How do I back up a large amount of data to DVDs?
July 1, 2008 11:50 PM   Subscribe

Can you suggest improvements and help me work out the details of my plan to back up several hundred GB using the Mac?

I just dug a box of CD-Rs from 1998 out of a box - the first CDs I burned just after I got a burner. On them are files going back to when I started using computers, and out of 20 discs or so, only a few files on one disc were corrupted. I wouldn't have been heartbroken if any of these files went missing, but I would if a lot of files I've created since were to disappear, especially because photography has become digital. Additionally, I've recently had several thousand negatives of old family photos scanned.

My data is fairly well backed up across multiple hard drives, but I still feel somewhat vulnerable without having any backup which is not a hard drive. I have several hundred GB of data at this point for which I would like a backup I can toss in a box for 10 years like my CDs from 1998 -- something off-line, permanent, with at least several decades expected realistic lifetime.

My plan:

1. Create a DMG as large as I anticipate the total amount of data to be.

2. Copy everything I'd like to back up to this DMG.

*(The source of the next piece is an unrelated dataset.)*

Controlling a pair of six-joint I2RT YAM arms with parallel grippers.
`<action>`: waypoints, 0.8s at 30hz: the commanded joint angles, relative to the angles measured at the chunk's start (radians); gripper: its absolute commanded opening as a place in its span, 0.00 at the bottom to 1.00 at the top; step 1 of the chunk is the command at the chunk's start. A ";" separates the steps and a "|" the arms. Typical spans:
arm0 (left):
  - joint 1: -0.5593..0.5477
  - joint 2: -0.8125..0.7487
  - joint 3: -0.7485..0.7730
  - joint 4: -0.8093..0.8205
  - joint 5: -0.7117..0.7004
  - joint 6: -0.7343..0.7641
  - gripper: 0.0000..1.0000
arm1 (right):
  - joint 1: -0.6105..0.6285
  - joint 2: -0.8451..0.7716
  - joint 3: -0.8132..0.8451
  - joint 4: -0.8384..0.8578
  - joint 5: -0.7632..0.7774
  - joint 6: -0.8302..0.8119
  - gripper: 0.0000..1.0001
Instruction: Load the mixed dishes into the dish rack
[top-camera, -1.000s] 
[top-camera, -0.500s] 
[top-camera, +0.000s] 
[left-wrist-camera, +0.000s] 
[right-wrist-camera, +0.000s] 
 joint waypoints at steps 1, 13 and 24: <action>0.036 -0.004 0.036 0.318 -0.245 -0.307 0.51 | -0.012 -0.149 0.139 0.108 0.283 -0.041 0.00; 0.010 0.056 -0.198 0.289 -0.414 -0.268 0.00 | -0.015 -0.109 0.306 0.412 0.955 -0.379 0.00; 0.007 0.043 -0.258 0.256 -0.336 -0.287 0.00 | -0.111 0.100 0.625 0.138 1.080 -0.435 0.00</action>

3. Using some sort of standard terminal commands built into OS X which I forget (any help here?), split this huge DMG file into parts sized to fit onto DVDs (haven't decided between single and double layer yet).

4. Using MacPar create parity files sized the same as the regular part files. The advantage of doing this is that I can say "as long as less than 10%, or any percentage I decide, of discs are corrupted when I want to restore my files, I can restore all of my data bit-for-bit." The disadvantage of this is that if too many discs are corrupted, I lose EVERYTHING, as opposed to if I had just put files on discs without enclosing them in an image.

I feel that the tradeoff described in #4 is worth it, considering that it is a royal pain in the ass to manually split up a ton of files onto separate discs.

Another thing that I have thought about is that this scheme relies entirely on formats which are pretty standard, maybe even open source. PAR, DMG, and the unix-based split/join commands (hopefully someone will remind me what these are) will be possible to access for a very, very long time. The weird proprietary format for some random backup program, not so much.

I anticipate that it will take a few hours at once to create the split image files, perhaps overnight or more to create the PARs (but this time is unattended), and then I can burn them over a few days/weeks. Not too bad.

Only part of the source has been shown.